Given entries:
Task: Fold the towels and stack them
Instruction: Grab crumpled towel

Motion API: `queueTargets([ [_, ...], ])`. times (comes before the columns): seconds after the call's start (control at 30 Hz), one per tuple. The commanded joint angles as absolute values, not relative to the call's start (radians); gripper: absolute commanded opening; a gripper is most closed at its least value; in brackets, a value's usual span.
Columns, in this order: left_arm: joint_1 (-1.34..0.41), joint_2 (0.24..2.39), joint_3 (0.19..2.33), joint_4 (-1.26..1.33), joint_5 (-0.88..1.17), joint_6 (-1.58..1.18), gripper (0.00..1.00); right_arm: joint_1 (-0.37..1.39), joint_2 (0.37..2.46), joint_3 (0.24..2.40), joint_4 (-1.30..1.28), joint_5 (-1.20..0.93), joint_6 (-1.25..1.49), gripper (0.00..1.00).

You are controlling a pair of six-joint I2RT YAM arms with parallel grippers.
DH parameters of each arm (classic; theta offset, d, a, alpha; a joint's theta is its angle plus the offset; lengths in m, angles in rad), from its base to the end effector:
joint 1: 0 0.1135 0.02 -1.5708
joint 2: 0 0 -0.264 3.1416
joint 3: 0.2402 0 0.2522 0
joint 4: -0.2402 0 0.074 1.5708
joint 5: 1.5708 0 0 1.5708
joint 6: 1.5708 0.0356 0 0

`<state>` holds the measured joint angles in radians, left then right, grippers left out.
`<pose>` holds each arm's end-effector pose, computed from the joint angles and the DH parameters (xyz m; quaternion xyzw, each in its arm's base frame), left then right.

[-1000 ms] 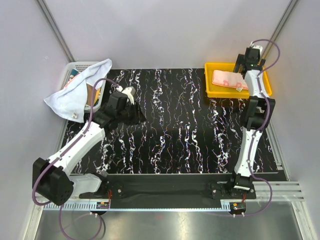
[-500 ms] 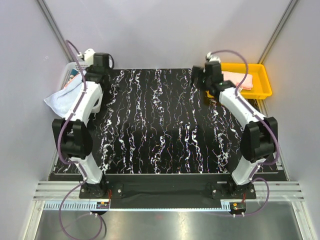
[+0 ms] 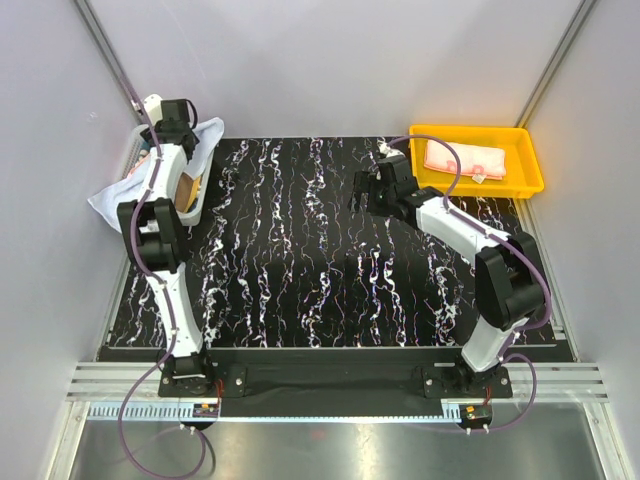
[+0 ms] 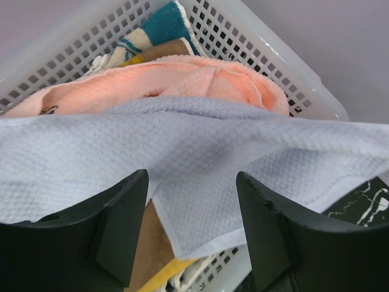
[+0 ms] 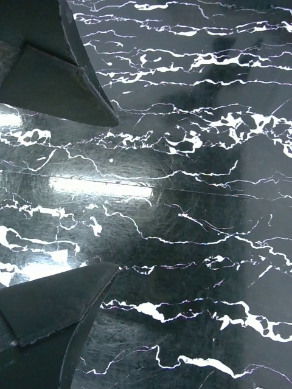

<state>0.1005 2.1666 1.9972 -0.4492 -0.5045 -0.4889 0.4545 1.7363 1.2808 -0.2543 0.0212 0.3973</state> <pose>0.5011 0.0678 0.2889 -0.3594 0.7903 0.1320 0.4783 0.3534 0.1719 0.2486 -0.0216 0.9085 0.1636 0.3840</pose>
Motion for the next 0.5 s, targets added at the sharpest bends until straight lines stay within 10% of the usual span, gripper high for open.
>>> queueTargets([
  [0.0, 0.121, 2.218, 2.083, -0.431, -0.537, -0.466, 0.65, 0.449, 1.698, 1.275, -0.195, 0.014, 0.4, 1.0],
  [0.23, 0.16, 2.252, 2.088, -0.379, -0.525, -0.463, 0.61, 0.459, 1.712, 1.262, -0.172, 0.003, 0.402, 1.0],
  [0.47, 0.169, 2.217, 2.06, -0.353, -0.506, -0.463, 0.17, 0.463, 1.715, 1.261, -0.17, 0.014, 0.397, 0.98],
])
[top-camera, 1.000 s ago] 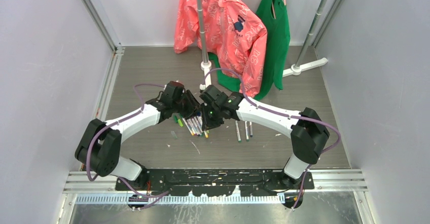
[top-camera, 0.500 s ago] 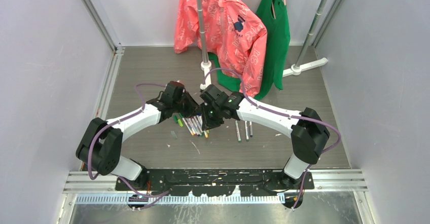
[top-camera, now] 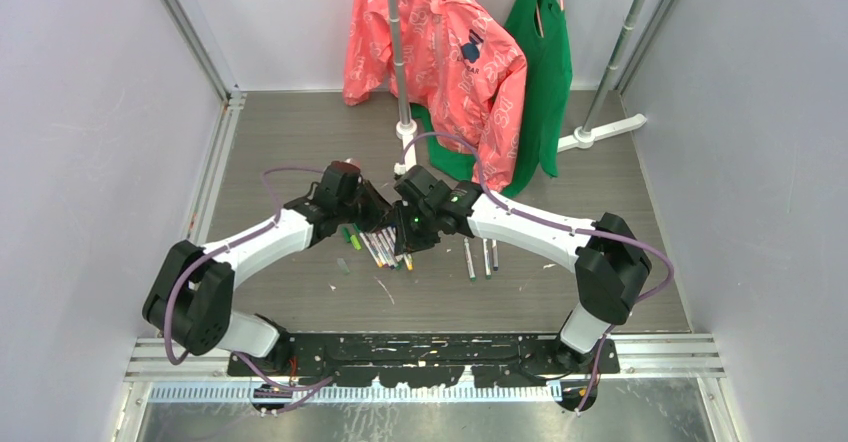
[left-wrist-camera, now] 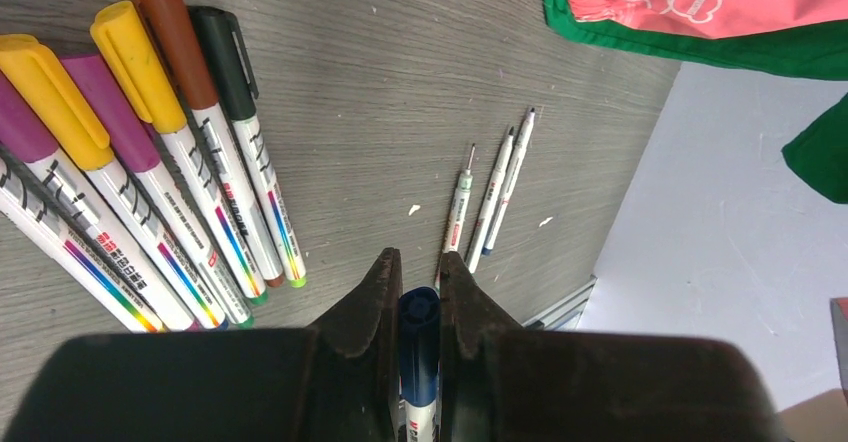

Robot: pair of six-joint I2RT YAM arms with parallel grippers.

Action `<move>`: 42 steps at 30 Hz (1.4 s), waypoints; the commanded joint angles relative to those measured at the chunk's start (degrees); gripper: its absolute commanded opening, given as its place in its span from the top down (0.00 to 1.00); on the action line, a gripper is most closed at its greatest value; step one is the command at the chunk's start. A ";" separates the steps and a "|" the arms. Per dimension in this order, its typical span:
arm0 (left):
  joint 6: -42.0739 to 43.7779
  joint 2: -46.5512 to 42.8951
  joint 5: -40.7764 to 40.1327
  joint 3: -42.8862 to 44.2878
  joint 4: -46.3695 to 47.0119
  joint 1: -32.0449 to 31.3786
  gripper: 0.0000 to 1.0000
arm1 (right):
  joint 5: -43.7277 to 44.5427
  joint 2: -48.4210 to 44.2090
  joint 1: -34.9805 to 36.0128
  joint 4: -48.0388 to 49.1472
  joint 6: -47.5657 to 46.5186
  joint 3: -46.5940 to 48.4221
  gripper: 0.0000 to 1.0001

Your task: Open the pen caps

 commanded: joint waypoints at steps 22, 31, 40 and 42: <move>-4.02 -3.44 -5.50 1.22 -2.47 0.07 1.00 | -1.01 -1.46 -1.53 3.61 -0.36 -3.71 0.99; -10.82 -4.12 -10.94 4.63 -8.66 1.48 1.00 | 5.33 -6.33 -1.51 0.65 -1.38 -11.68 0.99; -17.61 -0.75 -11.87 7.60 -12.90 3.61 1.00 | 16.66 -9.44 2.04 -4.24 -1.47 -15.64 0.99; -17.46 -0.04 -11.98 7.95 -11.98 3.83 1.00 | 15.82 -10.88 2.21 -3.06 -0.44 -17.29 0.99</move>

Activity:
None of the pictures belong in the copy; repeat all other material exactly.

Exercise output:
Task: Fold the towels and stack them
Instruction: Grab crumpled towel

Motion API: `queueTargets([ [_, ...], ])`. times (comes before the columns): seconds after the call's start (control at 30 Hz), one per tuple. The commanded joint angles as absolute values, not relative to the call's start (radians); gripper: absolute commanded opening; a gripper is most closed at its least value; in brackets, a value's usual span.
Columns, in this order: left_arm: joint_1 (-1.34..0.41), joint_2 (0.24..2.39), joint_3 (0.19..2.33), joint_4 (-1.26..1.33), joint_5 (-0.88..1.17), joint_6 (-1.58..1.18), gripper (0.00..1.00); right_arm: joint_1 (-0.37..1.39), joint_2 (0.37..2.46), joint_3 (0.24..2.40), joint_4 (-1.30..1.28), joint_5 (-1.20..0.93), joint_6 (-1.25..1.49), gripper (0.00..1.00).

You are controlling a pair of six-joint I2RT YAM arms with parallel grippers.
DH parameters of each arm (classic; theta offset, d, a, alpha; a joint's theta is its angle plus the offset; lengths in m, angles in rad), from its base to the end effector:
joint 1: 0 0.1135 0.02 -1.5708
joint 2: 0 0 -0.264 3.1416
joint 3: 0.2402 0 0.2522 0
joint 4: -0.2402 0 0.074 1.5708
joint 5: 1.5708 0 0 1.5708
joint 6: 1.5708 0.0356 0 0

`<state>` holds the measured joint angles in radians, left then right, grippers left out.
`<pose>` holds each arm's end-effector pose, computed from the joint angles and the DH parameters (xyz m; quaternion xyzw, each in its arm's base frame), left then right.

[-1000 ms] 
[-500 ms] 
[+0 ms] 
[+0 ms] 
[+0 ms] 

<state>0.1005 2.1666 1.9972 -0.4492 -0.5045 -0.4889 0.4545 1.7363 1.2808 -0.2543 0.0212 0.3973</state> <pose>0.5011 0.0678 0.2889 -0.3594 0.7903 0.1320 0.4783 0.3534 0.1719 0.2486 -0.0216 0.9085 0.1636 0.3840</pose>
Motion for the next 0.5 s, targets added at the sharpest bends until straight lines stay within 10% of the usual span, gripper high for open.
>>> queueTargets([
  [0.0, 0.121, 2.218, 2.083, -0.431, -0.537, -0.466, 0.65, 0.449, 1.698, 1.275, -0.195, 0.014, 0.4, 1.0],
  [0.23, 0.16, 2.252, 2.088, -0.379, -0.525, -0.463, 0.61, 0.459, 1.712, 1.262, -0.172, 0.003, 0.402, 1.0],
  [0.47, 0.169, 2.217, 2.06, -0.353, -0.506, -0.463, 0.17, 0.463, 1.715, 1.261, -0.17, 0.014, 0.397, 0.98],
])
[top-camera, 1.000 s ago] 
[top-camera, 0.500 s ago] 
[top-camera, now] 
[left-wrist-camera, now] 

Robot: pair of six-joint I2RT YAM arms with parallel grippers.

Action `<move>`: 42 steps at 30 Hz (1.4 s), waypoints; the commanded joint angles relative to those measured at the chunk's start (degrees); gripper: its absolute commanded opening, given as its place in its span from the top down (0.00 to 1.00); on the action line, a gripper is most closed at its greatest value; step one is the command at the chunk's start. A ";" separates the steps and a "|" the arms. Per dimension in this order, its typical span:
arm0 (left):
  joint 6: -42.0739 to 43.7779
  joint 2: -46.5512 to 42.8951
  joint 5: -40.7764 to 40.1327
  joint 3: -42.8862 to 44.2878
  joint 4: -46.3695 to 47.0119
  joint 1: -32.0449 to 31.3786
  gripper: 0.0000 to 1.0000
arm1 (right):
  joint 5: -43.7277 to 44.5427
  joint 2: -48.4210 to 44.2090
  joint 1: -34.9805 to 36.0128
  joint 4: -48.0388 to 49.1472
  joint 6: -47.5657 to 46.5186
  joint 3: -46.5940 to 48.4221
  gripper: 0.0000 to 1.0001

Your task: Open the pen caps

 commanded: joint waypoints at steps 22, 31, 40 and 42: <move>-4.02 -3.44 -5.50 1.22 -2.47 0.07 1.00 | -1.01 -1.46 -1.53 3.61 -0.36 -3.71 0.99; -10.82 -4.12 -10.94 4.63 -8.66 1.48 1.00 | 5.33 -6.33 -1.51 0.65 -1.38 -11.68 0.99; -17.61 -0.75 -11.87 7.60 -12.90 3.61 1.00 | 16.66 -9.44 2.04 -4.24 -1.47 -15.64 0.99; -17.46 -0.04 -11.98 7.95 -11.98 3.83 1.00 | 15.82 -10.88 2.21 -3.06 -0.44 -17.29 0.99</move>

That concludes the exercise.